In Edinburgh, TX, Dr. Andrew W. Phillips, an expert in survey techniques and an emergency physician at DHR Health Research Institute, faced resistance from his employer when he proposed conducting a survey on the impact of training programs for nurse practitioners (NPs) and physician associates (PAs) on emergency medicine residents’ education. Despite difficulty finding colleagues to collaborate with due to the controversial nature of the topic, Dr. Phillips decided to press on.
This contentious issue gained attention with a study from Yale University School of Medicine’s emergency medicine residency program. The study examined an 18-month PA residency program, noting that the program was not designed to provide the same level of training as emergency medicine (EM) residents upon completion. The authors of the study found that NPs and PAs working alongside residents in clinical and classroom settings had predominantly positive outcomes and were highly recruited as EM-PAs. However, the study’s shortcoming was that it did not include the perspective of the residents themselves.

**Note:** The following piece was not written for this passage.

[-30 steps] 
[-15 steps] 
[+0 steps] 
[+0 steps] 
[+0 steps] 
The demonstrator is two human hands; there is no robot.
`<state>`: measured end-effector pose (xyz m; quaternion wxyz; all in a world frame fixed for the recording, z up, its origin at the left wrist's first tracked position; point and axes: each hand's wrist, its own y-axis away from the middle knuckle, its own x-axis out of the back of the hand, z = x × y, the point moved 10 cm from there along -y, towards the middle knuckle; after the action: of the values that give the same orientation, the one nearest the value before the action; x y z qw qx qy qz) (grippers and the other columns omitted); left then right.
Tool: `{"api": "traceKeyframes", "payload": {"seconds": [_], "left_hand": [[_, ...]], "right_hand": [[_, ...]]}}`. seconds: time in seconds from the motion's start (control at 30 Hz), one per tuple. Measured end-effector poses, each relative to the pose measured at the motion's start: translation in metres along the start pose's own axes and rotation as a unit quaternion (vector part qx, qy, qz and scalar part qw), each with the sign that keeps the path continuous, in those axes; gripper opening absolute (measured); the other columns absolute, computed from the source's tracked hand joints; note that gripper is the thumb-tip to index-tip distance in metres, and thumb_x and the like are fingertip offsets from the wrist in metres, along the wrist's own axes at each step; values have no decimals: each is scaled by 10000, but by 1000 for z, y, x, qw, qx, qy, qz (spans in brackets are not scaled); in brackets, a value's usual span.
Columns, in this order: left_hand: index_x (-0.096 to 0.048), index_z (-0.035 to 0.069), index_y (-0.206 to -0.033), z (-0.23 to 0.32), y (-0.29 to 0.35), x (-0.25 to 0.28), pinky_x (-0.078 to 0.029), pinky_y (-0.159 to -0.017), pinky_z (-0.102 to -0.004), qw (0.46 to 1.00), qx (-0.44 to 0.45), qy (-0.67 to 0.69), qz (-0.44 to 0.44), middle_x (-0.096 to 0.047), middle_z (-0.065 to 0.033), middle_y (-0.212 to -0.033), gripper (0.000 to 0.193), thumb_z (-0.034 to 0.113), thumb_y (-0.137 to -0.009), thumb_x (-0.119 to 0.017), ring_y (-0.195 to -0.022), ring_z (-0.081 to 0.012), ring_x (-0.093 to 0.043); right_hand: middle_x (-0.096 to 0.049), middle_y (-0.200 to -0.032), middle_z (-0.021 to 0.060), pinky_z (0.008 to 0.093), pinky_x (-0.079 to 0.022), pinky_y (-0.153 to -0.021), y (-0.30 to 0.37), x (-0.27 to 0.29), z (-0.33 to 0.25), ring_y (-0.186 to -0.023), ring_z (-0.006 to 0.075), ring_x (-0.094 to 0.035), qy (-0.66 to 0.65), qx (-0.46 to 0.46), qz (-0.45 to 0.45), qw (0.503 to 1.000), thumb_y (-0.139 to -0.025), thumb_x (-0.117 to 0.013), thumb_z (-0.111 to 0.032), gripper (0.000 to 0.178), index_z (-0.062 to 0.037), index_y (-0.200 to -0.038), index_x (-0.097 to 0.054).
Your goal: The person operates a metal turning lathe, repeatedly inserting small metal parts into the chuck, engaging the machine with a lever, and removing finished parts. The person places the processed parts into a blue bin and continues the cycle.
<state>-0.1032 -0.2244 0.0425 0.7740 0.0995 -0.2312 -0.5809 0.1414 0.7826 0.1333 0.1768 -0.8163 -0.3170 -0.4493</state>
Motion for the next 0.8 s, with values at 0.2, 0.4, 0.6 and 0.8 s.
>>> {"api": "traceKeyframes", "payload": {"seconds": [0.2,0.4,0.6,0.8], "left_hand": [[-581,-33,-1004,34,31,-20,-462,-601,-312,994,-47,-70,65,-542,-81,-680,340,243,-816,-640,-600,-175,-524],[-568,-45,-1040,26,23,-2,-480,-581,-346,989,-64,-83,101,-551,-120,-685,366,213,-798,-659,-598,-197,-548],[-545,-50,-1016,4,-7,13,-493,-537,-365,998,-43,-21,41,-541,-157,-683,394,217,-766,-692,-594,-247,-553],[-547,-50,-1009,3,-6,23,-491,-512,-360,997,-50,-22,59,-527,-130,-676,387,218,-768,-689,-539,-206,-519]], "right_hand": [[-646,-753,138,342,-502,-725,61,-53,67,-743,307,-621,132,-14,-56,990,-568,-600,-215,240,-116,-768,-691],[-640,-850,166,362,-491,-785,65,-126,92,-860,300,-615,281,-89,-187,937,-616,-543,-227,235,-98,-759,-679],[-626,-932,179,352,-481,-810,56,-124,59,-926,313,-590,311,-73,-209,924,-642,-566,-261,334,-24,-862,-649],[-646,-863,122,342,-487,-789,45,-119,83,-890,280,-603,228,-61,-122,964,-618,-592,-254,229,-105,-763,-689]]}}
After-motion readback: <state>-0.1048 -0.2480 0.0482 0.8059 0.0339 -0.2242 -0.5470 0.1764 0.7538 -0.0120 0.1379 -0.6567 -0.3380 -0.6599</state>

This study was published in Emergency Medicine News. To address this gap, Dr. Phillips and his colleagues conducted their survey by reaching out to resident members of the American Academy of Emergency Medicine Resident and Student Association. They received 393 responses, representing 34 percent of those queried. The results of the survey were troubling, with 66.9 percent of respondents reporting that NPPs had a detracting or greatly detracting impact on their overall education. The workload in the emergency department was perceived as lighter or unchanged by 85.3 percent of respondents.
Moreover, 33.5 percent of the residents expressed that they were not confident in reporting their concerns about NPPs to local leadership without fear of retribution. Additionally, 65 percent of respondents did not trust the Accreditation Council for Graduate Medical Education to address the issues at hand. These findings indicate a lack of confidence in addressing the problems within the current system.

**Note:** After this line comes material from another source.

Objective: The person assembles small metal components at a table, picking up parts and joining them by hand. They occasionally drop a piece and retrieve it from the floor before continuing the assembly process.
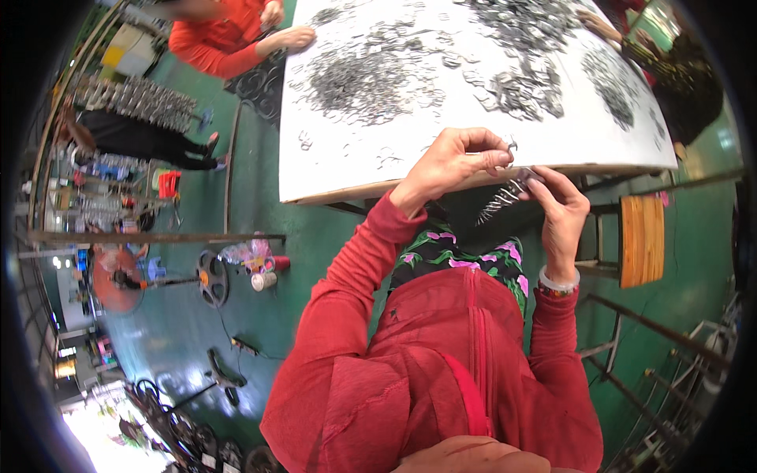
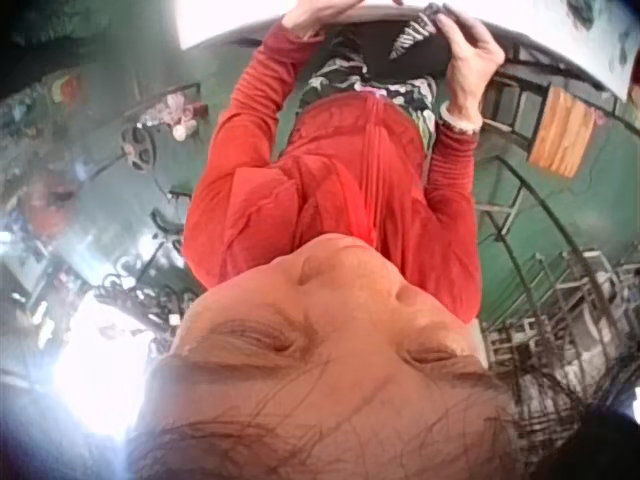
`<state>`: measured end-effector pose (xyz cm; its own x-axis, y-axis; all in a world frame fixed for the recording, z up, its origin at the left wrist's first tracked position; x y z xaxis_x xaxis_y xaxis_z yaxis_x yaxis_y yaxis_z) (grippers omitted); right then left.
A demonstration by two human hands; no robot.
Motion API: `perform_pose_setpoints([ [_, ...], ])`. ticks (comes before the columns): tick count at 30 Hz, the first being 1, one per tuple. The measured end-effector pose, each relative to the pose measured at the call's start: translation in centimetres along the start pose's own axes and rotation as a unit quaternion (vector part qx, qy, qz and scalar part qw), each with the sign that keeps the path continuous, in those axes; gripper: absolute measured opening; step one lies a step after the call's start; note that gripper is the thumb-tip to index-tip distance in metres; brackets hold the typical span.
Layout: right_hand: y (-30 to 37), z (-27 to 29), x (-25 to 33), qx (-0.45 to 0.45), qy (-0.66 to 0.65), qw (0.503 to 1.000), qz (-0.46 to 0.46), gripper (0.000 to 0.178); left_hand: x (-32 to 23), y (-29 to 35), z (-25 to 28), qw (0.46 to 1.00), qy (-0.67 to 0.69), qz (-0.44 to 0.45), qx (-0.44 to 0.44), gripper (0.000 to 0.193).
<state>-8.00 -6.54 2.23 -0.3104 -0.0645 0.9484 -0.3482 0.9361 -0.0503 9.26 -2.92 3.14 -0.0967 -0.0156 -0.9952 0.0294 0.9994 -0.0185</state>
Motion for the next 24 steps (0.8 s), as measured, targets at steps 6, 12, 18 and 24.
perform_pose_setpoints([
  [6, 2.1, 1.2, 1.6, -0.047, -0.067, 0.996, 0.044, 0.019, 0.5, -0.2, -4.6, 0.997, -0.052, -0.056, 0.023, 0.014],
  [12, 3.6, 2.4, 2.3, -0.067, -0.005, 0.993, 0.099, 0.017, -2.5, 0.7, -7.6, 0.924, -0.267, -0.245, -0.121, 0.014],
  [18, 5.2, 2.4, 8.7, -0.064, 0.042, 0.972, 0.224, 0.019, -7.3, -1.8, -10.7, 0.955, -0.143, -0.259, 0.026, 0.014],
  [24, 10.5, 4.6, 21.0, -0.001, 0.108, 0.902, 0.418, 0.015, -17.3, -2.1, -18.2, 0.937, -0.021, -0.293, 0.187, 0.013],
])
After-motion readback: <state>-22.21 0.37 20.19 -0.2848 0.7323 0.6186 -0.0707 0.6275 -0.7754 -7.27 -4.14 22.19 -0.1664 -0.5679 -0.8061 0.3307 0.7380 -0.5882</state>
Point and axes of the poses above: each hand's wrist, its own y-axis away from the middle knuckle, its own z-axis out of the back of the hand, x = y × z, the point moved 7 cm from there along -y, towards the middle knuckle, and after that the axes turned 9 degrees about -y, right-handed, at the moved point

One of the most significant concerns voiced by the residents was the forfeiture of procedures to NPPs. The survey revealed that many residents had to forfeit procedures to NPPs in training, including major procedures such as chest tubes and intubations. The median number of procedures forfeited increased 14 times compared to the previous year. Reasons for forfeiture varied, with 31 percent stating that it was to provide NPPs with more experience, 32 percent citing no discernible purpose, and 7.6 percent reporting intimidation leading to procedure loss.
The resident comments revealed a culture where NPPs were preferred over residents for procedures, often without a clear justification. Residents felt disempowered to address this issue, and some mentioned instances where NPPs pushed their way into procedures, claiming ownership without room for discussion. The lack of transparency and communication raised significant concerns among the residents.
Dr. Phillips emphasized the importance of understanding the reasons behind the forfeiture of procedures to NPPs. He questioned whether NPPs were on an accelerated timeline in their postgraduate programs, contributing to the imbalance. He called upon the organized bodies of physicians, NPs, and PAs to address these issues collaboratively.
The initial study from Yale led by Dr. Alina Tsyrulnik clarified that it was not intended to equate the training programs or skills of MDs and PAs. Instead, it aimed to highlight the success of interprofessional educational collaboration, with a focus on the physician-led team. However, various emergency medicine organizations, including the American College of Emergency Physicians and the Emergency Medicine Residents’ Association, expressed concerns that the education of residents and medical students should not be compromised or diluted.
Dr. Tsyrulnik and her colleagues clarified that their study did not seek to equate physician graduates of EM residencies with PA training program graduates. They reiterated that the focus was on successful interprofessional collaboration and not on diminishing the role of physicians. The controversy surrounding the impact of NPPs on emergency medicine resident education highlights the need for open dialogue and collaboration among all stakeholders.
The survey conducted by Dr. Phillips and his colleagues shed light on the concerns of residents, revealing issues related to procedure forfeiture and lack of confidence in reporting their concerns. It is crucial for the emergency medicine community to come together and address these concerns to ensure the highest quality of patient care and education for all involved.